►
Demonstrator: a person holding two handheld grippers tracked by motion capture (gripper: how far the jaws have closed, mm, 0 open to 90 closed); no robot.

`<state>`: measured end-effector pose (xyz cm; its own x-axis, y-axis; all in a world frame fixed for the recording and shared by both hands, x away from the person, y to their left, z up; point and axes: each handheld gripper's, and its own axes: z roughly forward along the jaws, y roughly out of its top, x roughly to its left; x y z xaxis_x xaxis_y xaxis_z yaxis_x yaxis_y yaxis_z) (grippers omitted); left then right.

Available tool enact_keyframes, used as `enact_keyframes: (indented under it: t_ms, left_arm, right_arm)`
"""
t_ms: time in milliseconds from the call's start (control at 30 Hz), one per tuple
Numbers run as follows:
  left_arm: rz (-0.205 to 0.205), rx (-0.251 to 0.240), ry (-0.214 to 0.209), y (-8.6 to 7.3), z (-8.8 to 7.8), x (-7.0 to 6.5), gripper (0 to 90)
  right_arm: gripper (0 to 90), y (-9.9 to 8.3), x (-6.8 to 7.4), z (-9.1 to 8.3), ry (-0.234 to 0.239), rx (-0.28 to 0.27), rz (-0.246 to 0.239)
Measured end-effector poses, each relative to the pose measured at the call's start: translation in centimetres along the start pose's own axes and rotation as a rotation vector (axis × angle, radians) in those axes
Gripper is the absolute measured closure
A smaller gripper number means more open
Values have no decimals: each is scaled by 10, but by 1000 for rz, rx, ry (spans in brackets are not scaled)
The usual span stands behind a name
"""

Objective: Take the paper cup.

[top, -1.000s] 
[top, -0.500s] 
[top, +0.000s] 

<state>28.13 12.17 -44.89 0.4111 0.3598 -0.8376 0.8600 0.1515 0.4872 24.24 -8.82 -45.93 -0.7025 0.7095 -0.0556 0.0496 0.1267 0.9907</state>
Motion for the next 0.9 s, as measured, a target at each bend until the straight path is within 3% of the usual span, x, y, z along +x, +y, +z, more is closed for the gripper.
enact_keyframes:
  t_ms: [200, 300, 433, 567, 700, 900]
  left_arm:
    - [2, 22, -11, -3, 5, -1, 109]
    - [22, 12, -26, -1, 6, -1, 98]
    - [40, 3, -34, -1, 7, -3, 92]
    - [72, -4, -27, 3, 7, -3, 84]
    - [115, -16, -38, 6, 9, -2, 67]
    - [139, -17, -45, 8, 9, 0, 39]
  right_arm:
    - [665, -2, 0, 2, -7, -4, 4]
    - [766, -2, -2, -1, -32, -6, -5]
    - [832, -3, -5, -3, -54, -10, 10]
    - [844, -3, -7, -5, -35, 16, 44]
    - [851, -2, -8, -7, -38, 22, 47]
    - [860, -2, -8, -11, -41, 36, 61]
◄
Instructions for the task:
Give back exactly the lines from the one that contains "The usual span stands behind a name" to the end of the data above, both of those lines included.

Response box:
The usual span stands behind a name
"""

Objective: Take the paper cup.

[top, -1.000s] 
[top, -0.500s] 
[top, +0.000s] 

<state>28.13 12.17 -44.89 0.4111 0.3598 -0.8376 0.8600 0.1515 0.4872 24.24 -8.82 -45.93 -0.7025 0.7095 -0.0556 0.0496 0.1267 0.9907</state>
Motion for the next 0.9 s, as measured, a target at each bend until the straight path is within 3% of the usual span, x, y, z along +x, +y, +z, more is closed for the gripper.
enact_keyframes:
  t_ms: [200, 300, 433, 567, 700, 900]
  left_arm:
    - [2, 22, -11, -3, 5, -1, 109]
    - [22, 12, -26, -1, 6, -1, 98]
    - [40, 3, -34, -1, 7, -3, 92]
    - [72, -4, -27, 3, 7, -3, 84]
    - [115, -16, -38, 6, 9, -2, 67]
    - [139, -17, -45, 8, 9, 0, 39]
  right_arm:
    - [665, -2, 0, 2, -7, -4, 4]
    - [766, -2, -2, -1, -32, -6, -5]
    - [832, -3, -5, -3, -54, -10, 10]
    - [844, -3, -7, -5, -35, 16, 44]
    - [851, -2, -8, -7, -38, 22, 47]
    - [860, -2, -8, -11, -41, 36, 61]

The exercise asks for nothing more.